→ **ABOUT THIS EXERCISE**
Reprint the entries without altering anything.

--- INPUT ---

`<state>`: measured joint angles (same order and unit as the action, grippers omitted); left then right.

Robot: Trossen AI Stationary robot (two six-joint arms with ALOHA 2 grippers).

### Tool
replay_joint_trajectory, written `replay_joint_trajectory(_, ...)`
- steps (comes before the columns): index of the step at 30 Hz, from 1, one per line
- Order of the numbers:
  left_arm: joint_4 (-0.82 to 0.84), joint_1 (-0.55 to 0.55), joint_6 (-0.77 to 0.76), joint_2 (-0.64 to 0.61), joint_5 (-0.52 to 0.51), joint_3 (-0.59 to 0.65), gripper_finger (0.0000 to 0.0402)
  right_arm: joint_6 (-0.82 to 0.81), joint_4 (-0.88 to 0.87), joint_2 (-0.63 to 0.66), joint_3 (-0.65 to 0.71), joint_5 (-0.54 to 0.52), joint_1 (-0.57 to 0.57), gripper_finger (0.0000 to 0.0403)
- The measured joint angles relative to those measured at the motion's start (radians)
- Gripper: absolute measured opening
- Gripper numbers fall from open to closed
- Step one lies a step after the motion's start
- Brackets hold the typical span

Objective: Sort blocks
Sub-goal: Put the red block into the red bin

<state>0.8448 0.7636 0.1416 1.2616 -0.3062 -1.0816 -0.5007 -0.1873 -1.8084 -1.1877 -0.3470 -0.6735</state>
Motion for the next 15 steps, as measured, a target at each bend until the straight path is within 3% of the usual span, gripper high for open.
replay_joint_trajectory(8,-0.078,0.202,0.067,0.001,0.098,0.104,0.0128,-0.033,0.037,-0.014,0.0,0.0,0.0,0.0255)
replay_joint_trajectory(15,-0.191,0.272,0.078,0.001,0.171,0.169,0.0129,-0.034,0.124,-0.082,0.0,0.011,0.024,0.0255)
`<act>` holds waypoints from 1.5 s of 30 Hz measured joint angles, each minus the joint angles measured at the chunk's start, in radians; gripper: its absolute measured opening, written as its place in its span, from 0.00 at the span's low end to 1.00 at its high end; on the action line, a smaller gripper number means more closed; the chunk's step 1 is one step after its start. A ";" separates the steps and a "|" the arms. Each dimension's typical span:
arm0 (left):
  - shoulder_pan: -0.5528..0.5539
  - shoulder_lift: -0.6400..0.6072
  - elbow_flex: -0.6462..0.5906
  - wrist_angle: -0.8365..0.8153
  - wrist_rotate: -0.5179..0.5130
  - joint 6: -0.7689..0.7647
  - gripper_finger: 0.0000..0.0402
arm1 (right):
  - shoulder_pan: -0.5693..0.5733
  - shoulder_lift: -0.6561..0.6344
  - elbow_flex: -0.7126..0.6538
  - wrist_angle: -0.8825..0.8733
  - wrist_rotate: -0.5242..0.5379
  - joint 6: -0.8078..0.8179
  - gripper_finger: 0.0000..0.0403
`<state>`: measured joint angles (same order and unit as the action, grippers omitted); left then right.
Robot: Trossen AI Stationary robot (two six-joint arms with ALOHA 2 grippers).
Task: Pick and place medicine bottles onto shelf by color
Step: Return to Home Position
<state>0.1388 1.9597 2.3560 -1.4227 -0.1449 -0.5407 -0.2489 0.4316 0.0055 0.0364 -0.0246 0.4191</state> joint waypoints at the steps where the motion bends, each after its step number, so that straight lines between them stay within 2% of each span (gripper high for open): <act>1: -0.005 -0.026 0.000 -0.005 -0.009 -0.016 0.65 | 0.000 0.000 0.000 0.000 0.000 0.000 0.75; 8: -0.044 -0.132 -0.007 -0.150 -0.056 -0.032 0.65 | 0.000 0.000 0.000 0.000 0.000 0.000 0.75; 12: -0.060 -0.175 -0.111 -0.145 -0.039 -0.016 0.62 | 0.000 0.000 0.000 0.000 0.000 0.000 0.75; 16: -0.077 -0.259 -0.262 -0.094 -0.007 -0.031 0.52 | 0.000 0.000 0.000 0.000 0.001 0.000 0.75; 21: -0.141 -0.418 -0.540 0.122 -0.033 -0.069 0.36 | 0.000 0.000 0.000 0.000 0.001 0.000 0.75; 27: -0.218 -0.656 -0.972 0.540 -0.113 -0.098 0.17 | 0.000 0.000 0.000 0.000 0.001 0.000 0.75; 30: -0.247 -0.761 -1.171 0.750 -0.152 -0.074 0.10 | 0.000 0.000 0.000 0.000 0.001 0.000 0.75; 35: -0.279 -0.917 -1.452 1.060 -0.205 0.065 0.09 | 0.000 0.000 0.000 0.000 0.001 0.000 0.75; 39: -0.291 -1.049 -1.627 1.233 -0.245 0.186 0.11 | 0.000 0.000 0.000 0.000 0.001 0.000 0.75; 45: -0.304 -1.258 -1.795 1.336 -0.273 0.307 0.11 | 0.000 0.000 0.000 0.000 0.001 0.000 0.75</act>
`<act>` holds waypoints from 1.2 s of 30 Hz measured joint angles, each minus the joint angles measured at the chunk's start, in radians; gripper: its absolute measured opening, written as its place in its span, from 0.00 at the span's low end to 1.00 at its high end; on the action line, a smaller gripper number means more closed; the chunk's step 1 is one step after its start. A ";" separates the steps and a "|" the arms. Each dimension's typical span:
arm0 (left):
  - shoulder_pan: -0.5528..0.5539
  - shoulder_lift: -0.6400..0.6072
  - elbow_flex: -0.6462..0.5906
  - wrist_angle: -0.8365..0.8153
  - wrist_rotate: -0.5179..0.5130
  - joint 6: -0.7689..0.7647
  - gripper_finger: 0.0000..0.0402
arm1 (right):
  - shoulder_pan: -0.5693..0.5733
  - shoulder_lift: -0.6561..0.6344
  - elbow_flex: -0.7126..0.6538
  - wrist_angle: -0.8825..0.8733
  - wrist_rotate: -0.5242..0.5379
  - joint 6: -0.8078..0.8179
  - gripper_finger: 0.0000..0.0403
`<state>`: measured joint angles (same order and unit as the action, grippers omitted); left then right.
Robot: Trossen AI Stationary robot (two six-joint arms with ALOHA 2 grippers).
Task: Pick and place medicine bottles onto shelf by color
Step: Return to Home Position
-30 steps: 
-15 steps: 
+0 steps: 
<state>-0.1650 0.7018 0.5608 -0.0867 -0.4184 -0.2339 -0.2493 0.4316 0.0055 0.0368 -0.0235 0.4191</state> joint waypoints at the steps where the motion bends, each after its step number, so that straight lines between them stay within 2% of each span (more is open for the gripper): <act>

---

→ **EXERCISE OUTPUT**
`<state>`: measured joint angles (same order and unit as the action, grippers omitted); left then right.

Robot: Trossen AI Stationary robot (two six-joint arms with ALOHA 2 grippers).

### Tool
replay_joint_trajectory, written `replay_joint_trajectory(_, ...)`
- steps (comes before the columns): index of the step at 30 Hz, from 1, one per line
- Order of the numbers:
  left_arm: joint_4 (-0.82 to 0.84), joint_1 (-0.55 to 0.55), joint_6 (-0.77 to 0.76), joint_2 (-0.64 to 0.61), joint_5 (-0.52 to 0.51), joint_3 (-0.59 to 0.65), gripper_finger (0.0000 to 0.0402)
  right_arm: joint_6 (-0.82 to 0.81), joint_4 (-0.88 to 0.87), joint_2 (-0.63 to 0.66), joint_3 (-0.65 to 0.71), joint_5 (-0.54 to 0.52), joint_1 (-0.57 to 0.57), gripper_finger (0.0000 to 0.0403)
- The measured joint angles relative to those measured at the motion's start (radians)
- Gripper: absolute measured opening
- Gripper numbers fall from open to closed
- Step one lies a step after the motion's start
- Brackets hold the typical span

Objective: Sort blocks
Sub-goal: Put the red block into the red bin

<state>0.8448 0.7636 0.1416 1.2616 -0.3062 -1.0816 -0.5007 -0.1873 -1.8084 -1.1877 -0.3470 -0.6735</state>
Motion for the next 15 steps, as measured, a target at each bend until the straight path is within 3% of the usual span, gripper high for open.
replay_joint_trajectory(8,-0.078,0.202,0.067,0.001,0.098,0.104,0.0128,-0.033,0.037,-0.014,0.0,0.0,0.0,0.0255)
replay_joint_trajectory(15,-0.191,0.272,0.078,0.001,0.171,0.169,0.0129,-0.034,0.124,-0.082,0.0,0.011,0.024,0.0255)
`<act>` holds waypoints from 1.5 s of 30 Hz measured joint angles, each minus the joint angles measured at the chunk's start, in radians; gripper: its absolute measured opening, written as its place in its span, from 0.00 at the span's low end to 1.00 at its high end; on the action line, a smaller gripper number means more closed; the chunk's step 1 is one step after its start. A ";" separates the steps and a "|" the arms. Each dimension's typical span:
arm0 (left):
  - shoulder_pan: -0.5528..0.5539
  - shoulder_lift: -0.6400..0.6072
  - elbow_flex: -0.6462..0.5906
  - wrist_angle: -0.8365..0.8153
  - wrist_rotate: -0.5179..0.5130
  - joint 6: -0.7689..0.7647
  - gripper_finger: 0.0000..0.0402
arm1 (right):
  - shoulder_pan: -0.5693..0.5733
  - shoulder_lift: -0.6561..0.6344
  - elbow_flex: -0.7126..0.6538
  - wrist_angle: -0.8825..0.8733
  - wrist_rotate: -0.5242..0.5379
  - joint 6: -0.8078..0.8179
  - gripper_finger: 0.0000..0.0403
`<state>`: measured joint angles (same order and unit as the action, grippers omitted); left then right.
Robot: Trossen AI Stationary robot (two six-joint arms with ALOHA 2 grippers).
Task: Pick and place medicine bottles onto shelf by color
Step: Return to Home Position
<state>0.1388 1.9597 2.3560 -1.4227 -0.1449 -0.5407 -0.2489 0.4316 0.0055 0.0364 -0.0246 0.4191</state> joint waypoints at the steps where the motion bends, each after its step number, so that straight lines between them stay within 2% of each span (gripper high for open): <act>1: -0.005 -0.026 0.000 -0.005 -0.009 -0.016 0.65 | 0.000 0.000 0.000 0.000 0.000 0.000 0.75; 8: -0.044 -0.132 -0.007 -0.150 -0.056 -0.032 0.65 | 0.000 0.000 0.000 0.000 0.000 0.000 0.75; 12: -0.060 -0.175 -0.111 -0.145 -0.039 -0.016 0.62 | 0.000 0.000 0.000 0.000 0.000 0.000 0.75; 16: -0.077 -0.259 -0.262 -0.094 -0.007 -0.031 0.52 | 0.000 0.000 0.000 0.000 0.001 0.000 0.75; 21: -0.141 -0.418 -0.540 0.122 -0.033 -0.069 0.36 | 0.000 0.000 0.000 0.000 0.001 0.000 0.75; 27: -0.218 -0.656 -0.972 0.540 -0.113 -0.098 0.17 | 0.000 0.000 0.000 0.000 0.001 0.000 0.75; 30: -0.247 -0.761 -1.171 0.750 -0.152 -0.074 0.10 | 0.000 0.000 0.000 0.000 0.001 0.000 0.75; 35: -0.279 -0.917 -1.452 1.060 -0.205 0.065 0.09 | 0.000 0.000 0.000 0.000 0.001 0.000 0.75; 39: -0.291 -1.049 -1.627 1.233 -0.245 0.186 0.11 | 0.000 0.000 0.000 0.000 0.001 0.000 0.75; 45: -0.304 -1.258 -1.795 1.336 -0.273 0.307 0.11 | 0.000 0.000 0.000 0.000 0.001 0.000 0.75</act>
`<act>` holds waypoints from 1.2 s of 30 Hz measured joint angles, each minus the joint angles measured at the chunk's start, in radians; gripper: its absolute measured opening, written as its place in its span, from 0.00 at the span's low end to 1.00 at its high end; on the action line, a smaller gripper number means more closed; the chunk's step 1 is one step after its start. A ";" separates the steps and a "|" the arms. Each dimension's typical span:
arm0 (left):
  - shoulder_pan: -0.5528..0.5539
  - shoulder_lift: -0.6400..0.6072
  - elbow_flex: -0.6462..0.5906
  - wrist_angle: -0.8365..0.8153
  - wrist_rotate: -0.5179..0.5130
  - joint 6: -0.7689..0.7647
  - gripper_finger: 0.0000..0.0402
arm1 (right):
  - shoulder_pan: -0.5693..0.5733
  - shoulder_lift: -0.6561..0.6344
  - elbow_flex: -0.7126..0.6538
  - wrist_angle: -0.8825..0.8733
  - wrist_rotate: -0.5242..0.5379
  - joint 6: -0.8078..0.8179
  - gripper_finger: 0.0000..0.0403
`<state>`: measured joint angles (same order and unit as the action, grippers omitted); left then right.
Robot: Trossen AI Stationary robot (two six-joint arms with ALOHA 2 grippers).
Task: Pick and place medicine bottles onto shelf by color
Step: Return to Home Position
-30 steps: 
-15 steps: 
+0 steps: 
<state>-0.1650 0.7018 0.5608 -0.0867 -0.4184 -0.2339 -0.2493 0.4316 0.0055 0.0368 -0.0235 0.4191</state> joint waypoints at the steps where the motion bends, each after its step number, so that straight lines between them stay within 2% of each span (more is open for the gripper): <act>

No part of the exercise remains open.